Just to get you caught up on all the crucial back-story gossip: Hardwicke, a veteran production designer who broke into directing with the indie sensation "Thirteen" in 2003, was widely praised for the first "Twilight" film, both because it made tons of money and because it was a lot weirder and more interesting than most people expected. But the producers of the teen-vampire series replaced her with "Golden Compass" director Chris Weitz for the next film, "New Moon," amid a whole bunch of malicious whispers: The cast didn't like her, the shoot was chaotic, the cinematographer and editor had to rescue the movie, and so on. Flash-forward a couple of years, and here we are with Hardwicke's new project: A fairy tale about a beautiful young virgin caught between two smoldering male-model types and beset by supernatural forces, which ends with an emotional cliffhanger designed to make us clamor for a sequel.

Well, OK, then. But as easy as it may be to mock "Red Riding Hood" for its Renaissance Faire 90210 flavor and its yonder-is-the-castle-of-my-father dialogue -- and, believe me, it's easy, and fun too! -- the movie has a certain campy integrity that gradually grew on me. Some of Hardwicke's choices seem misguided, like the picturesque storybook village built of Lincoln Logs that M. Night Shyamalan would reject for being too corny, or the supposedly heinous talking wolf who is simply too gosh-darn cuddly for words. Aww -- who's a cute ginormous puppy dog? I said, who's a cute ginormous puppy dog? But I still get the feeling that they're actually her choices.

Casting Amanda Seyfried, a spectacular beauty with a wide-open, alarmed face, brilliant skin and endless skeins of blond hair, in the central role is one gamble that pays off.
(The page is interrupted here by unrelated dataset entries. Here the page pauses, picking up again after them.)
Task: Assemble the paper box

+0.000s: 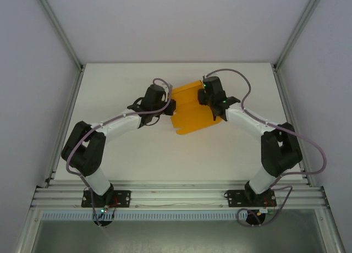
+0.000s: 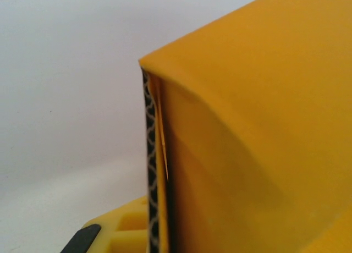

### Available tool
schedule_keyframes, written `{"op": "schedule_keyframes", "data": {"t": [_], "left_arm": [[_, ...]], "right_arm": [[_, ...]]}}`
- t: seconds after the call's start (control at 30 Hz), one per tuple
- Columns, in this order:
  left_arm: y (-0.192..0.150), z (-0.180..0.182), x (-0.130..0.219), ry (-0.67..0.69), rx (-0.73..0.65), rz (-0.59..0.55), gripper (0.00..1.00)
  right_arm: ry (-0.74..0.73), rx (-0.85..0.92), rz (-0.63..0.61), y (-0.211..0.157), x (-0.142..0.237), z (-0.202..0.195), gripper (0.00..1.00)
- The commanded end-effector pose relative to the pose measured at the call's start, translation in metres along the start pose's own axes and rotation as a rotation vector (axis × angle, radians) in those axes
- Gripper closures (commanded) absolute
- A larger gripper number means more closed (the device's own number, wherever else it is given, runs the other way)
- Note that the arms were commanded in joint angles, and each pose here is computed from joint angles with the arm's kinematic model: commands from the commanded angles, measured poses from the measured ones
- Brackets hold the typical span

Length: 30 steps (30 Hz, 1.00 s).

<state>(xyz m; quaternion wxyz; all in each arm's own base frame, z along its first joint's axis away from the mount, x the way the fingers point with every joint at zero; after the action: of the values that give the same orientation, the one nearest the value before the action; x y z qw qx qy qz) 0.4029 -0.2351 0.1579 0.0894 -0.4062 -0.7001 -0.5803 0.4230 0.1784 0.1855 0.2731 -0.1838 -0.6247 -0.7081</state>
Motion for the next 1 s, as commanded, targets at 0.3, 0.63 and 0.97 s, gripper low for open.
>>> {"op": "schedule_keyframes", "data": {"t": [0.3,0.63,0.97], "left_arm": [[0.024,-0.012,0.022,-0.057,-0.019,-0.040,1.00],[0.025,-0.017,0.022,-0.074,-0.018,-0.044,1.00],[0.024,-0.017,0.024,-0.076,-0.012,-0.051,1.00]], "right_arm": [[0.053,-0.015,0.002,0.010,-0.007,-0.008,0.57],[0.100,-0.105,0.035,0.011,-0.012,-0.004,0.57],[0.126,-0.308,0.014,0.025,-0.003,-0.006,0.66]]}}
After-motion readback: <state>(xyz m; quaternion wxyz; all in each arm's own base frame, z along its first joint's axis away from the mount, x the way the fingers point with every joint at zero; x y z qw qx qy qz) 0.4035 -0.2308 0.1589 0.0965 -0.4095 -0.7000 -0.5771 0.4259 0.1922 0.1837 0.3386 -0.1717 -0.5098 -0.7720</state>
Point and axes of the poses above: each hand's point on the last joint's axis, 136 mm out from that joint toward the fingers, its own x axis back along the fingers, its own z axis along the line the jaws close on, y = z × x, the point moved 2 cm from there along x, back along the fingers, and after that the axes turned 5 degrees about -x, right-handed, at the moved point
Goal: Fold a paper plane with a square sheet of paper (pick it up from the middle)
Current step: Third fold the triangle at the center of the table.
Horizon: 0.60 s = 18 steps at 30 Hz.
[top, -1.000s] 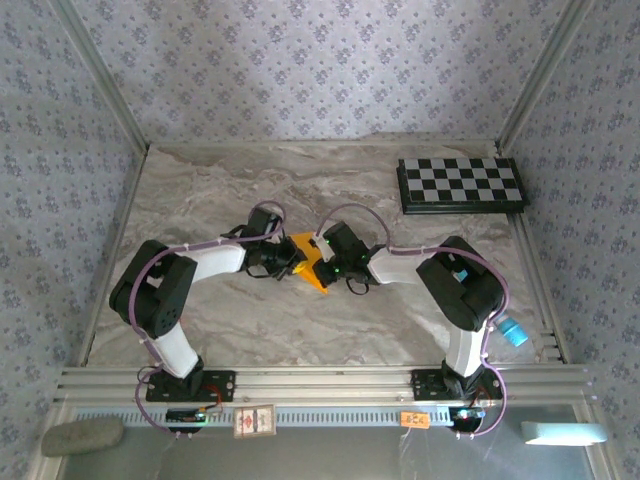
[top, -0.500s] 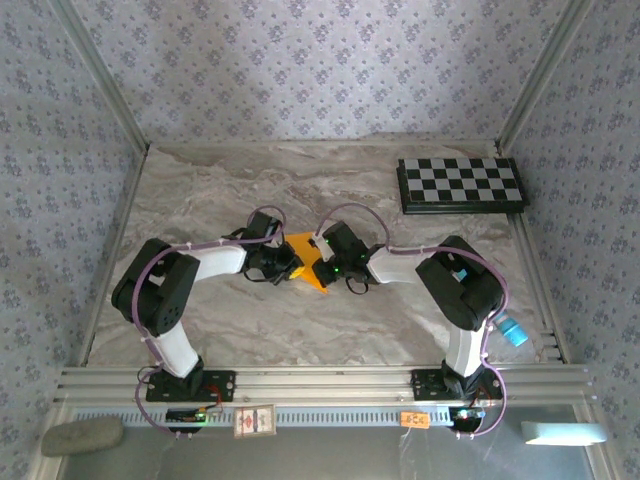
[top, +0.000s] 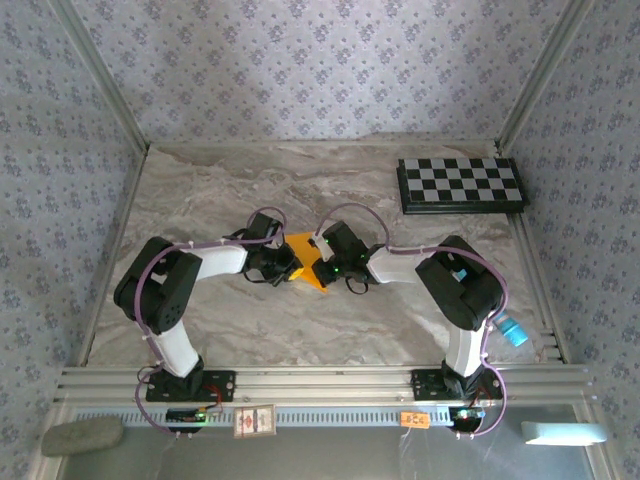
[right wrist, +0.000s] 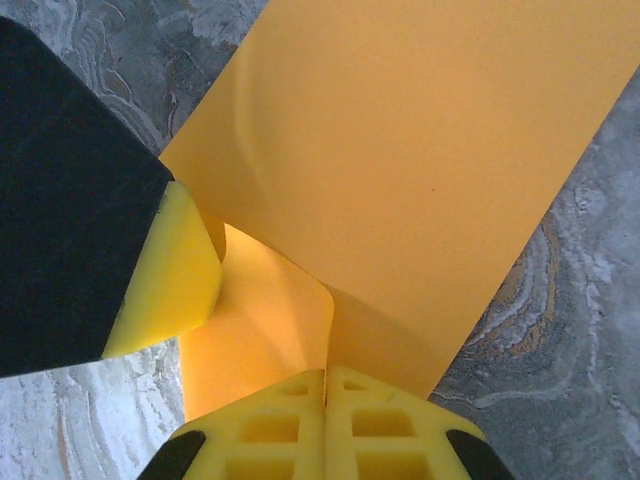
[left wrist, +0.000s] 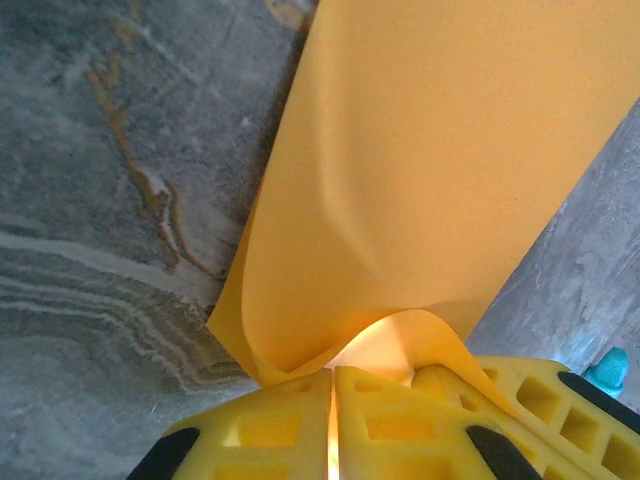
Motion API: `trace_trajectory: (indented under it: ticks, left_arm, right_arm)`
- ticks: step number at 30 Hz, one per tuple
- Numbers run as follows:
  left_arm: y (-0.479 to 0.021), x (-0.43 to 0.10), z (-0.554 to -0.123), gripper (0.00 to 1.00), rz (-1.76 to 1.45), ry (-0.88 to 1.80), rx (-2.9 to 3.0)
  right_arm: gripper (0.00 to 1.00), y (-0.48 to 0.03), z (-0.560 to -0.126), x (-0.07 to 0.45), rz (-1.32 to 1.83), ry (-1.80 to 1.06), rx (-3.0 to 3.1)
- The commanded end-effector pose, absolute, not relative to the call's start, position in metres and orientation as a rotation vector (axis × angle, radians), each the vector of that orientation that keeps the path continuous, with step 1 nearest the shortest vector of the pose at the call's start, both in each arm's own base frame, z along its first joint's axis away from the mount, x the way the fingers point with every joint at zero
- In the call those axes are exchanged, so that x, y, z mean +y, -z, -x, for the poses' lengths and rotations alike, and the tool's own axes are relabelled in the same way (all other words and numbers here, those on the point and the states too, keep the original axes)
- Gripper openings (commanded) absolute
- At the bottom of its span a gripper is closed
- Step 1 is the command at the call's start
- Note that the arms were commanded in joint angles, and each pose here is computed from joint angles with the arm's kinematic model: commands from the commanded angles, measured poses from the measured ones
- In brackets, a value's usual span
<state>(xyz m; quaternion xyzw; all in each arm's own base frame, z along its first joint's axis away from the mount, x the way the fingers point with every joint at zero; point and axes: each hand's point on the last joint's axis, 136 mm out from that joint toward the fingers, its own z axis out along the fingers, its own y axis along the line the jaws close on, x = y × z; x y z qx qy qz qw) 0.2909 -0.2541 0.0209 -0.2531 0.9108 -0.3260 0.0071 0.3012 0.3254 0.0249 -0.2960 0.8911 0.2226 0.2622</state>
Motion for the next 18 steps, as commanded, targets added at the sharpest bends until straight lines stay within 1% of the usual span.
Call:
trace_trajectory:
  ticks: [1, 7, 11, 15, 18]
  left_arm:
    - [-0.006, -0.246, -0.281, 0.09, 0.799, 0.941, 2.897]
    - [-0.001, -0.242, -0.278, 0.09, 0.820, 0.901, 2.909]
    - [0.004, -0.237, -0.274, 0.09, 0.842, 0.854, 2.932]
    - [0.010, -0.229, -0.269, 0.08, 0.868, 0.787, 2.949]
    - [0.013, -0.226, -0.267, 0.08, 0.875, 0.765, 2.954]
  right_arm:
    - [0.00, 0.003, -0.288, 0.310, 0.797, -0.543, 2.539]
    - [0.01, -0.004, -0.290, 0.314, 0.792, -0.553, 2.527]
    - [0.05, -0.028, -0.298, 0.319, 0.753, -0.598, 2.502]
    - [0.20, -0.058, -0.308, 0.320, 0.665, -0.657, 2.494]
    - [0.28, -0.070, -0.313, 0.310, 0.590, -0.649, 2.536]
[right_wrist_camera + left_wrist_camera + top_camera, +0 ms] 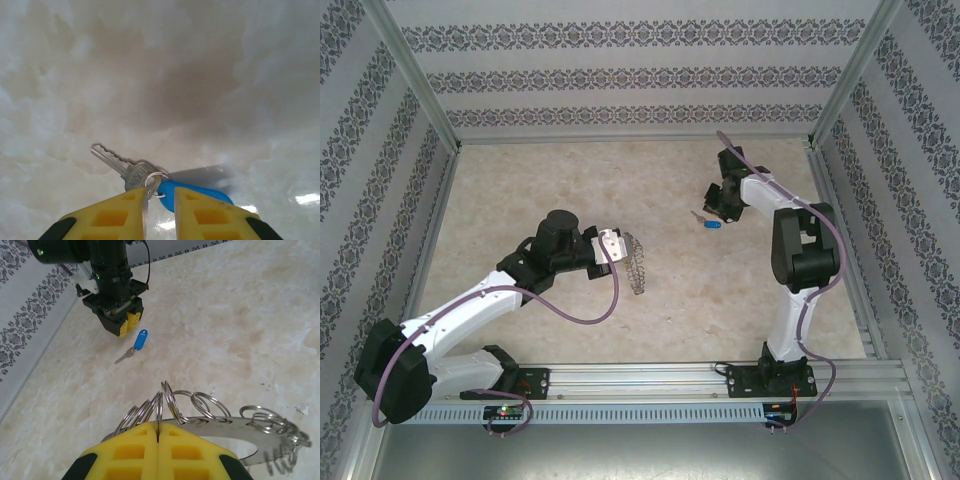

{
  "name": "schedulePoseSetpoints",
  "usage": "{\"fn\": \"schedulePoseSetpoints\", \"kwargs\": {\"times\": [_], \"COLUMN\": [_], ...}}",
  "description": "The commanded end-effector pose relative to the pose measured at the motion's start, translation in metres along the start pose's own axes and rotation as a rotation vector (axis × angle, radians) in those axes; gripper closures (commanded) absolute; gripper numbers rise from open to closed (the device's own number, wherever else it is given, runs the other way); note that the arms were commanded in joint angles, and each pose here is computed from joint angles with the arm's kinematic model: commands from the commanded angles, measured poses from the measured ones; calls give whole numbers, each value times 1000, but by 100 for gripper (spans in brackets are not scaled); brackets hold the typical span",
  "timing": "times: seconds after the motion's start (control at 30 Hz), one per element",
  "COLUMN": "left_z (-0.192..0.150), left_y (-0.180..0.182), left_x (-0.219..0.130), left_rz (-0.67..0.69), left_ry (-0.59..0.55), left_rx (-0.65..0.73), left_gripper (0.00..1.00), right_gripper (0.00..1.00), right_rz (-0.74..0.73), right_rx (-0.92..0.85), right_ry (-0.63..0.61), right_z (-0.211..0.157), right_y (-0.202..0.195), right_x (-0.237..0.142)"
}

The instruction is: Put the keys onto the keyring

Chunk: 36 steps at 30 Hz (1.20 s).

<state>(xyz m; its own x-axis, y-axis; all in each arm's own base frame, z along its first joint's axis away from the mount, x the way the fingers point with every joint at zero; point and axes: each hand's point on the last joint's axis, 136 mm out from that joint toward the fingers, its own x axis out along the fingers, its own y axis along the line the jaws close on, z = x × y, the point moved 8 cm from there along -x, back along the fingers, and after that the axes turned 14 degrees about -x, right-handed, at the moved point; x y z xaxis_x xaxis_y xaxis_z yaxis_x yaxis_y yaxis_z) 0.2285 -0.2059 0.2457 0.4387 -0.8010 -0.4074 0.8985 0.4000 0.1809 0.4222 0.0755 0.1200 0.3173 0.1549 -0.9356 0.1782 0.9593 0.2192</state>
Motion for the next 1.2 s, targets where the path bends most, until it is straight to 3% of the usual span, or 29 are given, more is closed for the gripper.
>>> {"fn": "schedulePoseSetpoints", "kwargs": {"times": [0.0, 0.13, 0.43, 0.53, 0.67, 0.73, 0.8, 0.97, 1.03, 1.17], "left_z": [10, 8, 1, -1, -2, -3, -2, 0, -1, -2], "left_y": [6, 5, 5, 6, 7, 7, 7, 7, 7, 6], "left_x": [-7, -6, -7, -8, -10, -10, -11, -15, -17, -19], "left_rz": [41, 40, 53, 59, 66, 67, 68, 77, 82, 87], "left_ry": [-70, -65, -64, -63, -68, -69, -71, -73, -74, -75], "left_rx": [0, -8, -23, -26, -28, -29, -30, -32, -37, -49], "left_gripper": [100, 100, 100, 100, 100, 100, 100, 100, 100, 100], "right_gripper": [78, 77, 78, 77, 73, 72, 71, 74, 69, 65], "right_rz": [-122, -84, 19, 122, 220, 193, 76, 12, -50, -24], "right_rx": [20, -8, -68, -138, -224, -322, -382, -219, -78, 212], "right_ry": [12, 65, 195, 221, 85, 19, -17, 48, 47, 21], "right_z": [4, -3, -78, -97, -79, -60, -41, -11, -6, -8], "right_y": [-12, -9, 14, 31, 28, 26, 16, 5, 1, 12], "right_x": [12, 17, 5, -3, -23, -32, -33, -23, -25, -32]}}
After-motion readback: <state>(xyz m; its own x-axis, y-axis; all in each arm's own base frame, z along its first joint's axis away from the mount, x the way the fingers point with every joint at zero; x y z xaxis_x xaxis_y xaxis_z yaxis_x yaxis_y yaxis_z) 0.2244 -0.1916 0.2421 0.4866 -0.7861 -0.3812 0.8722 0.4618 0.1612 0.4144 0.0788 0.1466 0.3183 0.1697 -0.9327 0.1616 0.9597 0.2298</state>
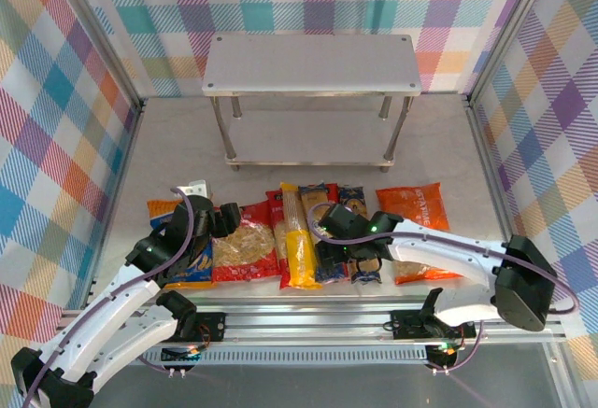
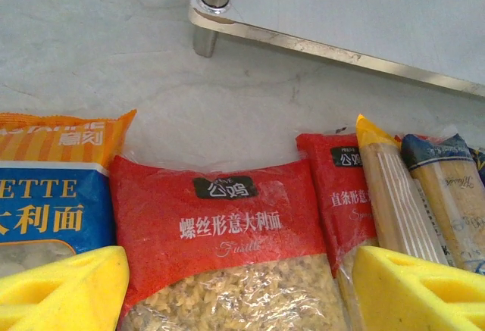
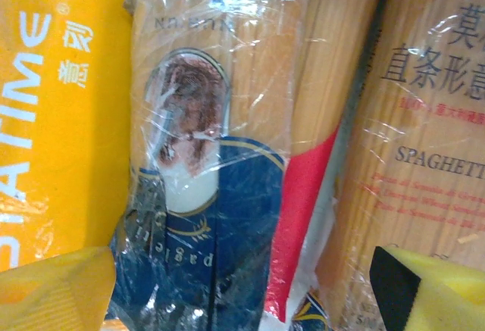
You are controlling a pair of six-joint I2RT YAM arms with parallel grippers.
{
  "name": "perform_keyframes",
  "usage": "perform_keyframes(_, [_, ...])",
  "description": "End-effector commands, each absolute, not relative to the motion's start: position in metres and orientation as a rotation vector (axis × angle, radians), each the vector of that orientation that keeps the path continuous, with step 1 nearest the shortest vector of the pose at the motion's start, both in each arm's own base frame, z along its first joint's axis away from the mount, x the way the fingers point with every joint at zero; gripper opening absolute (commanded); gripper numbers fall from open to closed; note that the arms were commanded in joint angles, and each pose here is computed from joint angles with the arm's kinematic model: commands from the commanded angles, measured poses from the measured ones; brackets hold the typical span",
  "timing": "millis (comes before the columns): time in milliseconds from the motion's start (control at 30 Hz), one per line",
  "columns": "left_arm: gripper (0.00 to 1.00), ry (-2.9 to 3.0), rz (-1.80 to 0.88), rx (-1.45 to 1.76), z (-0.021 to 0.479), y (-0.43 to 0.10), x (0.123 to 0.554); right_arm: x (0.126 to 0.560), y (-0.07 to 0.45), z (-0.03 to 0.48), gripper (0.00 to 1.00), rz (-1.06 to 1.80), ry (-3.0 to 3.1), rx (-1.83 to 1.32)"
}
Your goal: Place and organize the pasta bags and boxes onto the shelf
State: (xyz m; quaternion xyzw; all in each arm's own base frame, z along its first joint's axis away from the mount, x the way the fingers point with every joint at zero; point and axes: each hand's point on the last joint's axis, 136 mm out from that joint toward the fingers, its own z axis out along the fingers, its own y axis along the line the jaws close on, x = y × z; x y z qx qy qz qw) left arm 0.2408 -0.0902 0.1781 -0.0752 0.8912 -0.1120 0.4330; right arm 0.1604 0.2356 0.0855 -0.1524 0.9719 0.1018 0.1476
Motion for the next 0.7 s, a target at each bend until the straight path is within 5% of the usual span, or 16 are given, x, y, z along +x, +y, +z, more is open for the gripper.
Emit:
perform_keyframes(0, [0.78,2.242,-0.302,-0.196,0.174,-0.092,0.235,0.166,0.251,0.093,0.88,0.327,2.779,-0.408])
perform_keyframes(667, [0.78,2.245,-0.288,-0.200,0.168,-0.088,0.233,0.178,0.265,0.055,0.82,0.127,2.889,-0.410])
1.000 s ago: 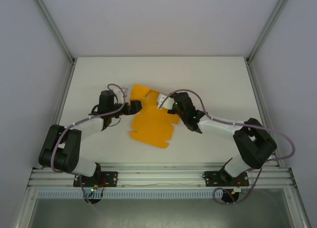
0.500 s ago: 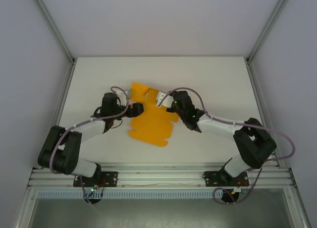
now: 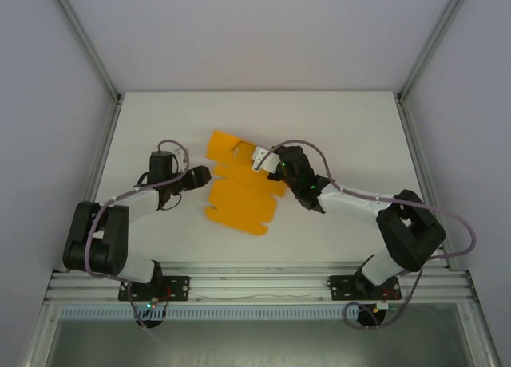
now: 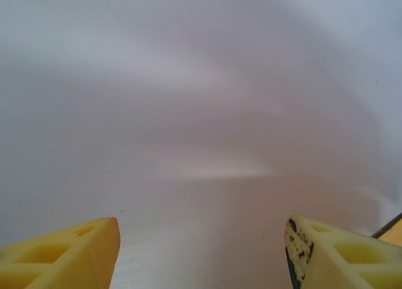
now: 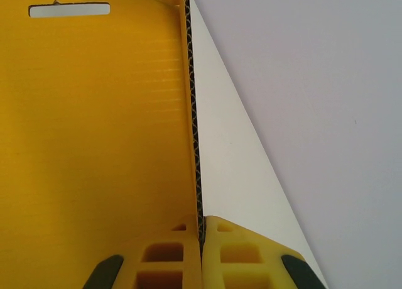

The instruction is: Assemble paper box

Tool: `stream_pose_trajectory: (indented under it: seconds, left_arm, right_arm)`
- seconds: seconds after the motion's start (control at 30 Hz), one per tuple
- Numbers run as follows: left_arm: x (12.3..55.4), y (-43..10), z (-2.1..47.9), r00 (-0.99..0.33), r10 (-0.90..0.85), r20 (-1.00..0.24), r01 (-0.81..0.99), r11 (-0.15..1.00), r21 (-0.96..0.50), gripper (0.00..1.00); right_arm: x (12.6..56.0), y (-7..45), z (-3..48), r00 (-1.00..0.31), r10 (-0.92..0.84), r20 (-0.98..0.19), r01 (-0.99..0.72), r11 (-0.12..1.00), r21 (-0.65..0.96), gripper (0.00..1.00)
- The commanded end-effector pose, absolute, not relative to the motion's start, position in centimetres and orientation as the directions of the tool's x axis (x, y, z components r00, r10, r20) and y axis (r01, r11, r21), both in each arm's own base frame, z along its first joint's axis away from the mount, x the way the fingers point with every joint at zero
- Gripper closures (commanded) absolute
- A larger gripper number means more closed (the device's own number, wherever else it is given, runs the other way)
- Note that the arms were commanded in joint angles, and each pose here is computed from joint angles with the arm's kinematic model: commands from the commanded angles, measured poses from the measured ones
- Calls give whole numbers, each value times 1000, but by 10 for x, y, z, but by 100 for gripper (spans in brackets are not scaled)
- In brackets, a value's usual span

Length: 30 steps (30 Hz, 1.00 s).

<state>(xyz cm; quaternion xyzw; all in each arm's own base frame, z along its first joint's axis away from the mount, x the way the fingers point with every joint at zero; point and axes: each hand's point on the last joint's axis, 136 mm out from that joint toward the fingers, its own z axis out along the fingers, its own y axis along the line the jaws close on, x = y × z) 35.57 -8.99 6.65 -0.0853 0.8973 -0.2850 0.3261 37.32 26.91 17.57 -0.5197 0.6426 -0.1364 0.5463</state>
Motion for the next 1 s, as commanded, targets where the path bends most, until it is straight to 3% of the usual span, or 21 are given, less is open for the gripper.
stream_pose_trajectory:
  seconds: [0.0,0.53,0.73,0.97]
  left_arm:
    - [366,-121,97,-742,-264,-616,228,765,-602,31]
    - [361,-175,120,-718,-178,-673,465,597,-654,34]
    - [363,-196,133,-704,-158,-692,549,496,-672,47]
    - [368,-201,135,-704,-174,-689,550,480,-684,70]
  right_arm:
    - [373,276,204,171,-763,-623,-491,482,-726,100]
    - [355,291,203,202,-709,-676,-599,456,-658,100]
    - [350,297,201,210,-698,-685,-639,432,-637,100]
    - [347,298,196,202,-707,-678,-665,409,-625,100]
Mostly known for her TV roles (in "Big Love" and "Veronica Mars"), Seyfried gets laced into some Renaissance-era lingerie and shrouded in the titular red cloak here, and has to command the screen as a symbol of both purity and sexuality and also as a halfway plausible character. The fact that "Red Riding Hood" works at all is a testament to her performance as a girl whose sexual awakening coincides with -- and in some sense provokes -- the discovery that the world around her is full of inexplicable evil.

Seyfried's Valerie -- yes, people, Red Riding Hood's real name is Valerie -- lives in the aforementioned picture-book village full of people from the west side of L.A., including her suspiciously hot, golden-ringletted mother (Virginia Madsen) and her drunken, embittered dad (Billy Burke, who -- yes! -- also plays the dad in the "Twilight" series). She is betrothed to the local blacksmith's lunky but likable son, Henry (Max Irons), but long ago gave her heart away to Peter (Shiloh Fernandez), a young woodcutter with moussed-up dark hair and a crooked smile. And yes, of course, she also has a grandmother, played deliciously by Julie Christie as a sort of hippie herbalist and locavore chef, who isn't quite trusted by the villagers and lives alone in the forest without fear of the big, bad wolf.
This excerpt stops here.